21 of 23 found the following review helpful:
Marcella Hazan in Your Kitchen! Oct 25, 2004
By Steven Katz Marcella Says ... is the closest most home cooks will ever come to having Marcella Hazan by your side in the kitchen.
Her talent is in providing you the tips and insights -- in plain English -- how and why good Italian cooking can taste its best -- and these are techniques that can be applied to almost any type of cooking.
If you enjoy cookbook authors who have a conversational style of writing, but tell you the essentials of bringing out the flavor of ingredients that you can buy in your grocery store -- then Marcella Says is the book for you!
10 of 10 found the following review helpful:
Some mistakes so. Apr 25, 2006
By Jonathan P. Nye
"a reader"
I made the puree of fava beans with rapini. The recipe said simmer 1 lb rapini in 4c water. I think she meant 4 quarts. Same night, lamb shanks with savoy cabbage. "Cook the shanks about one hour or until meat falling off bones" and "serve immediately". (paraphrasing). The braising took over two hours, and tasted better the next day. When I make it again (and I will), I'll cook it a day ahead and reheat.
On the other hand, both were excellent and excellent together. I'm just going to trust my instincts about off-sounding details.

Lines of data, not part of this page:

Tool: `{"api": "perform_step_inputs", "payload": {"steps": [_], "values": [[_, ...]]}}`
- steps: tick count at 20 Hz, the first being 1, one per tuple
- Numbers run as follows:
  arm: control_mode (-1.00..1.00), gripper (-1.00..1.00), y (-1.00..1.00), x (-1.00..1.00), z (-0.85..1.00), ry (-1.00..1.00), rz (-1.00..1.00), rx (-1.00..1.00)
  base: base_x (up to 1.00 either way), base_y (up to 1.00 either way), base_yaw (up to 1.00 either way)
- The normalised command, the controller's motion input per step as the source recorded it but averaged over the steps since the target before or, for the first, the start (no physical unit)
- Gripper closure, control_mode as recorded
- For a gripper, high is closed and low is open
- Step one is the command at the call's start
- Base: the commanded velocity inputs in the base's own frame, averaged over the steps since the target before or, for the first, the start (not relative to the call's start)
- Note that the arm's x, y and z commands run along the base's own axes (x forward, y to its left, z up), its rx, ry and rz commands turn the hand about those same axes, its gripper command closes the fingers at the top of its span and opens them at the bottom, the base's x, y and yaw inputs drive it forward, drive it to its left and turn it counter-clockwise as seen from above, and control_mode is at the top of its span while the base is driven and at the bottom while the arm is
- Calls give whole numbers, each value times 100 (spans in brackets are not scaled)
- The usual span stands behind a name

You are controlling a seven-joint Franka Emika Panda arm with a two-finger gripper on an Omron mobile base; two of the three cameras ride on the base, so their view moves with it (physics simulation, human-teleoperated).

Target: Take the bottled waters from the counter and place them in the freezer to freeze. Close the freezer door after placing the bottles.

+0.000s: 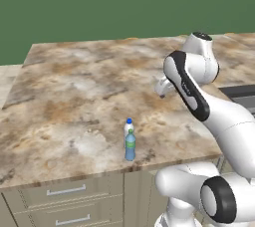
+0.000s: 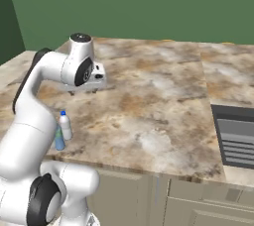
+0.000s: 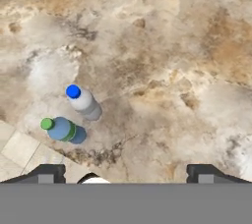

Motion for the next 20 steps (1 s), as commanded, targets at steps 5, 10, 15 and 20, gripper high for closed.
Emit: {"api": "perform_step_inputs", "payload": {"steps": [5, 10, 15, 20], "values": [[-100, -100, 0, -3, -17, -26, 45, 0, 0, 0, 0], [-100, -100, 0, 2, -25, -21, 50, 0, 0, 0, 0], [-100, -100, 11, 18, -20, -5, 60, 1, 0, 0, 0], [-100, -100, 0, 26, -15, 0, 46, 12, 0, 0, 0]]}}
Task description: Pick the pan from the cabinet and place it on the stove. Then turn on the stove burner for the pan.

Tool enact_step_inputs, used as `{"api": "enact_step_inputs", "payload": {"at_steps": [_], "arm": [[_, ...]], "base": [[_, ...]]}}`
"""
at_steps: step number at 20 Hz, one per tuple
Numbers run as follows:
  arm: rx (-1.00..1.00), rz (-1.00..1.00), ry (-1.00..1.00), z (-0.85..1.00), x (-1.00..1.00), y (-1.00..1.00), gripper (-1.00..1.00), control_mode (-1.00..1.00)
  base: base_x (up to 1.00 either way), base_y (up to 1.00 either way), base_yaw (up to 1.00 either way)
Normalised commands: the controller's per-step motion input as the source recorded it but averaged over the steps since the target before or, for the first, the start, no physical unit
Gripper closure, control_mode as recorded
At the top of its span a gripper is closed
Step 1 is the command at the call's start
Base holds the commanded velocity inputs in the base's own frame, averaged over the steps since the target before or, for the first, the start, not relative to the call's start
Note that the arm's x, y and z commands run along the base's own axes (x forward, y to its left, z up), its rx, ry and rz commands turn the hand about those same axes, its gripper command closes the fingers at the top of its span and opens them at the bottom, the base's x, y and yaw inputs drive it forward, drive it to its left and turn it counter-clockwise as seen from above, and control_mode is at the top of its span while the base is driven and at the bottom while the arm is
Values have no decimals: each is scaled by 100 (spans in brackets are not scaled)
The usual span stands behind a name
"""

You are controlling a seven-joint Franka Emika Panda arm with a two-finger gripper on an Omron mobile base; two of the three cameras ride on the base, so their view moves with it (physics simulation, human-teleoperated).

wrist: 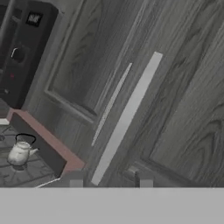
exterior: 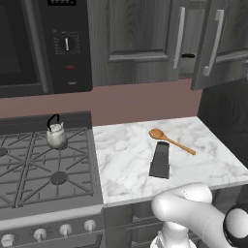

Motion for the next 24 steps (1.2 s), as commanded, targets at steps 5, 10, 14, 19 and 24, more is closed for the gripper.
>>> {"api": "enact_step_inputs", "payload": {"at_steps": [5, 10, 14, 19, 24], "arm": [[-30, -5, 0, 29, 0, 95, -100, -100], [-36, -2, -9, 19, 0, 87, -100, -100], [-42, -2, -8, 0, 1, 71, -100, -100], [-45, -8, -1, -6, 20, 45, -100, -100], [-36, -14, 0, -6, 46, 5, -100, -100]], "base": [[0, 0, 0], [0, 0, 0], [0, 0, 0], [0, 0, 0], [0, 0, 0]]}}
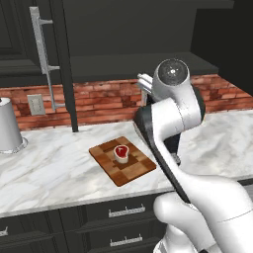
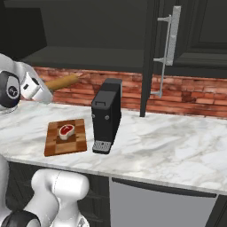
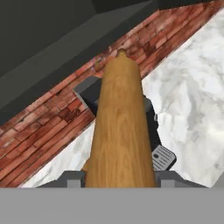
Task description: Open the cabinet, retrieve the rolling pin, and place it next to the meat on the cutting board to prepare for tenderizing.
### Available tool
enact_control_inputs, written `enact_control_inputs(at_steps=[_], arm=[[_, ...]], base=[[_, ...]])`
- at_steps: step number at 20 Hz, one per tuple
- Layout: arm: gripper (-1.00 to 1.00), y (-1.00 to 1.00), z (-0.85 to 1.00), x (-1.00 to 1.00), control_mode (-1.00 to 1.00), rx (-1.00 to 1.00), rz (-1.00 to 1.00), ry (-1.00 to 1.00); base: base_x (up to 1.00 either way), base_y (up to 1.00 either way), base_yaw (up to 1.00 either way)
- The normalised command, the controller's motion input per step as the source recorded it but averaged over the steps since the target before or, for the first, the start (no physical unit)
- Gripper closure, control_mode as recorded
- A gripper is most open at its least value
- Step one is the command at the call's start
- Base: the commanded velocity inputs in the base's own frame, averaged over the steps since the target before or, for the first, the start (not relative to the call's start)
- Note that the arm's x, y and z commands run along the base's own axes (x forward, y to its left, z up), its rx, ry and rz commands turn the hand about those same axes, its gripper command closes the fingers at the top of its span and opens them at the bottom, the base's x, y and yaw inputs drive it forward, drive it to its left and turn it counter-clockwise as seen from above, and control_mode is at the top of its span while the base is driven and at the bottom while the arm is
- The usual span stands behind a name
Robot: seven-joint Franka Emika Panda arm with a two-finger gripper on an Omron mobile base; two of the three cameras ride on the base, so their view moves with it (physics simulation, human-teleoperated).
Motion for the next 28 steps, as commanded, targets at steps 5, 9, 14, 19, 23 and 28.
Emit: enact_control_inputs(at_steps=[5,9,14,19,23,28], arm=[[1.00,0.09,-0.56,-0.81,-1.00,0.00,0.22,0.08],[1.00,0.21,-0.59,-0.66,-1.00,-0.02,0.18,0.11],[1.00,0.39,-0.54,-0.18,-1.00,-0.01,0.07,0.13],[1.00,0.23,-0.41,0.00,-1.00,0.00,0.03,0.10],[1.00,0.03,-0.44,0.11,-1.00,-0.03,0.01,0.04],[1.00,0.00,-0.55,0.19,-1.00,-0.02,0.00,0.01]], base=[[0.00,0.00,0.00],[0.00,0.00,0.00],[0.00,0.00,0.00],[0.00,0.00,0.00],[0.00,0.00,0.00],[0.00,0.00,0.00]])
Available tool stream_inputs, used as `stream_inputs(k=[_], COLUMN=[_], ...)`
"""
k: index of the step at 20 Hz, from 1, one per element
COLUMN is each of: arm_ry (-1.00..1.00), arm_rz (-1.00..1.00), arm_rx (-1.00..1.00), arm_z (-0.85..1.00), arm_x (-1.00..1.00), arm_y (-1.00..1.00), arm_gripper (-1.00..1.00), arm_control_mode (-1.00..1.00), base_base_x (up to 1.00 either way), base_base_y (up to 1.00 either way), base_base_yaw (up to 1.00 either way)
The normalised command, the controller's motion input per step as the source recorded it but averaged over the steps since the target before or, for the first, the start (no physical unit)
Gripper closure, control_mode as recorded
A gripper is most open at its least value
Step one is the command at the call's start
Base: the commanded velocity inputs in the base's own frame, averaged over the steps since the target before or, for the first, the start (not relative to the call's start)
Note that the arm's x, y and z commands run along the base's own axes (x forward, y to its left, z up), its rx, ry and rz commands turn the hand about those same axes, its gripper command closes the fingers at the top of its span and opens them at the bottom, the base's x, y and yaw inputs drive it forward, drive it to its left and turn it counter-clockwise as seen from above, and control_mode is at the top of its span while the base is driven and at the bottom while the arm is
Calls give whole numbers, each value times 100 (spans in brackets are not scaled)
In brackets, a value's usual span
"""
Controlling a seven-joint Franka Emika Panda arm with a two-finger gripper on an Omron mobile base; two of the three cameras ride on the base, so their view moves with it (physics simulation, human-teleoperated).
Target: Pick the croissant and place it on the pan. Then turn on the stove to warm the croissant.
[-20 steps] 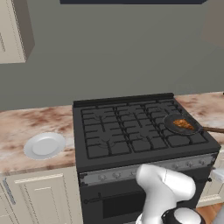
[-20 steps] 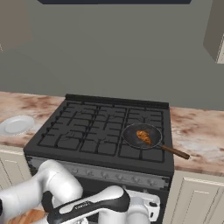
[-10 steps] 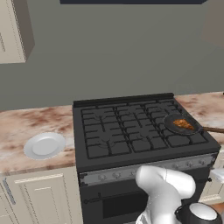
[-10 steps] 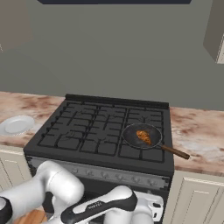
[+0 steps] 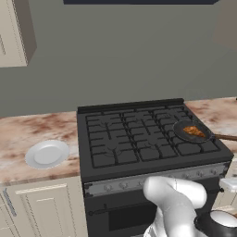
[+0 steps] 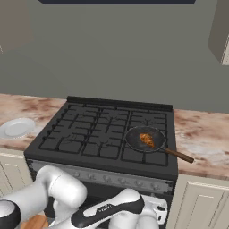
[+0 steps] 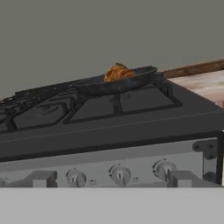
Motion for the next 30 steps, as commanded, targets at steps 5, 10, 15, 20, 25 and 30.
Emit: stream_inputs(k=[5, 10, 15, 20, 25, 30], arm_ry=[0, 0, 0, -2, 0, 0], arm_rz=[0, 0, 0, 0, -1, 0], arm_rx=[12, 10, 2, 0, 0, 0], arm_z=[-13, -18, -15, -20, -17, -18], arm_x=[18, 16, 14, 19, 30, 28], arm_y=[-11, -18, -6, 0, -1, -18], arm_gripper=[-100, -100, -100, -100, -100, -100], arm_control_mode=[-100, -100, -100, -100, -100, -100], base_base_x=[0, 0, 0, 0, 0, 0], base_base_y=[0, 0, 0, 0, 0, 0], base_base_yaw=[0, 0, 0, 0, 0, 0])
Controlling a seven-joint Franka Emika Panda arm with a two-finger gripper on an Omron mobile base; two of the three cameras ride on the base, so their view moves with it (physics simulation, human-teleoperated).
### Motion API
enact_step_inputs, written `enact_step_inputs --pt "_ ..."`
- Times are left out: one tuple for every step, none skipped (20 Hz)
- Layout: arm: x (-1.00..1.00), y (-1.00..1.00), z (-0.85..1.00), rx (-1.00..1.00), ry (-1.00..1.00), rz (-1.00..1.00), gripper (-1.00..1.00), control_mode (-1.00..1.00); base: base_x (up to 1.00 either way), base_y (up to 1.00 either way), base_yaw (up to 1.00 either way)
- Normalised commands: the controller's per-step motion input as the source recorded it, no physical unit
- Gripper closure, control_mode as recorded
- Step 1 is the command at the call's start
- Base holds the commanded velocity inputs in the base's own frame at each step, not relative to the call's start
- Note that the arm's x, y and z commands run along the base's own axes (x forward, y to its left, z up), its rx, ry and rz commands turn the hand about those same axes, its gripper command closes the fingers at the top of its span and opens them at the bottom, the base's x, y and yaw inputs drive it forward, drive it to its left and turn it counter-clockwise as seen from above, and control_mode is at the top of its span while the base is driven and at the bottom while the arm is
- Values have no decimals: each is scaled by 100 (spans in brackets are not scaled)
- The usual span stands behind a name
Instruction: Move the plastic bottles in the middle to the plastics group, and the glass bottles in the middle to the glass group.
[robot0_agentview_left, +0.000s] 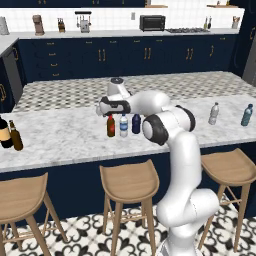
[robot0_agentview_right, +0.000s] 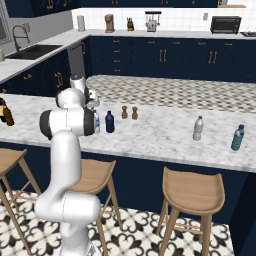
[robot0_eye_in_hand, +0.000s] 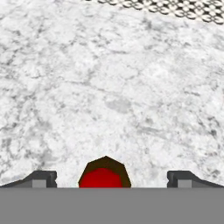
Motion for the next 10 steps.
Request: enact_step_inputs --pt "15 0 -11 0 0 0 -100 -100 0 0 0" --pt "15 0 -9 0 0 0 -100 -100 0 0 0" --pt "11 0 -11 0 0 0 -100 -100 0 0 0" --pt "7 0 -10 0 0 0 -100 -100 0 0 0" --pt "1 0 -5 0 0 0 -100 -100 0 0 0" --pt "0 0 0 0 0 0 -100 -100 0 0 0" --pt "0 0 0 0 0 0 -100 -100 0 0 0" --pt "0 0 0 0 0 0 -100 -100 0 0 0" --pt "0 0 0 0 0 0 -100 -100 0 0 0" --pt "0 0 0 0 0 0 100 -100 0 0 0"
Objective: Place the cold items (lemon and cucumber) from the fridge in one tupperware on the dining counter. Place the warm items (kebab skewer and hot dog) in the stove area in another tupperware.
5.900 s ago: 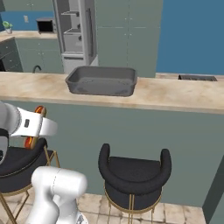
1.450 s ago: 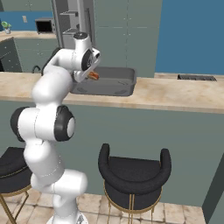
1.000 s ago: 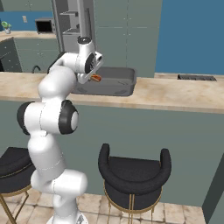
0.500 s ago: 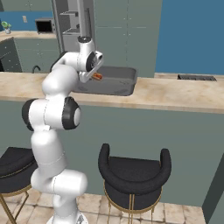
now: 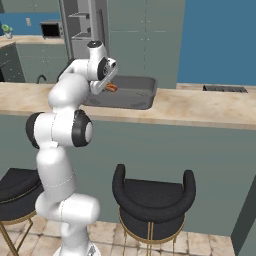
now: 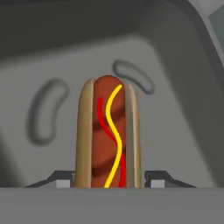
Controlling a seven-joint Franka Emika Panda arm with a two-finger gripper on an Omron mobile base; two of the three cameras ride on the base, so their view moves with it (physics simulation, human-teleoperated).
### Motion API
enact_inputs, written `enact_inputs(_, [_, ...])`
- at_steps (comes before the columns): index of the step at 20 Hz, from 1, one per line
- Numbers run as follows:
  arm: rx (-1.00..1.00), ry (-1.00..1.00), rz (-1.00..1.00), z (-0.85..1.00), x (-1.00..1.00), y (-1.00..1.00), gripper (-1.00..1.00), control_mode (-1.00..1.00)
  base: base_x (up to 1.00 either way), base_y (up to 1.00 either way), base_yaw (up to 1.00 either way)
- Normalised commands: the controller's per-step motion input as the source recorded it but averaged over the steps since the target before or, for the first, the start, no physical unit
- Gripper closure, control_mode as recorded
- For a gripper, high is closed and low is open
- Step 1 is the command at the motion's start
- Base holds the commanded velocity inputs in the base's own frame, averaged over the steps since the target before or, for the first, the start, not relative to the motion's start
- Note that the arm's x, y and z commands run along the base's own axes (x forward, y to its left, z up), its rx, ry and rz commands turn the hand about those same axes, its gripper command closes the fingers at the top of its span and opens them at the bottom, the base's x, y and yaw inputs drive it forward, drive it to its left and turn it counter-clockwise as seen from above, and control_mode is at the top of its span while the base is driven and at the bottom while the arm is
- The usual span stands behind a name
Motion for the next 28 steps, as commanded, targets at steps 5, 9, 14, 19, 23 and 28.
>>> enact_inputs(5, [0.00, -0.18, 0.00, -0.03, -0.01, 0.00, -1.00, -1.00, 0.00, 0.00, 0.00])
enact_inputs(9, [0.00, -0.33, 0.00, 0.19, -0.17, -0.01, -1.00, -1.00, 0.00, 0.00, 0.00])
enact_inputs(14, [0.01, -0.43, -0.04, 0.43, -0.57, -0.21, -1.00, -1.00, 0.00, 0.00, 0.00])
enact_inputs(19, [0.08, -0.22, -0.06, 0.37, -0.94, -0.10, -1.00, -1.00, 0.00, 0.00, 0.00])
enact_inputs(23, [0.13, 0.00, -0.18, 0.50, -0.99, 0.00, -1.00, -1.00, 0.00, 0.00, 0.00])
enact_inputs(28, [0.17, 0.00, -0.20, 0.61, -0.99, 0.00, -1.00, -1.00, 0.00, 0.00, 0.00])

8 of 8 found the following review helpful:
two words: Sicilian Pesto Sep 03, 2007
By Anastasia Duro This Summer, for my family I made Marcella's recipe for Sicilian Pesto from this book. I followed the recipe to the letter, and my family was blown away. It was so delicious, so nuanced, and surprising (you think, pesto, I know pesto. well guess again). Can't wait to try more of these recipes and have everyone think I'm a genius.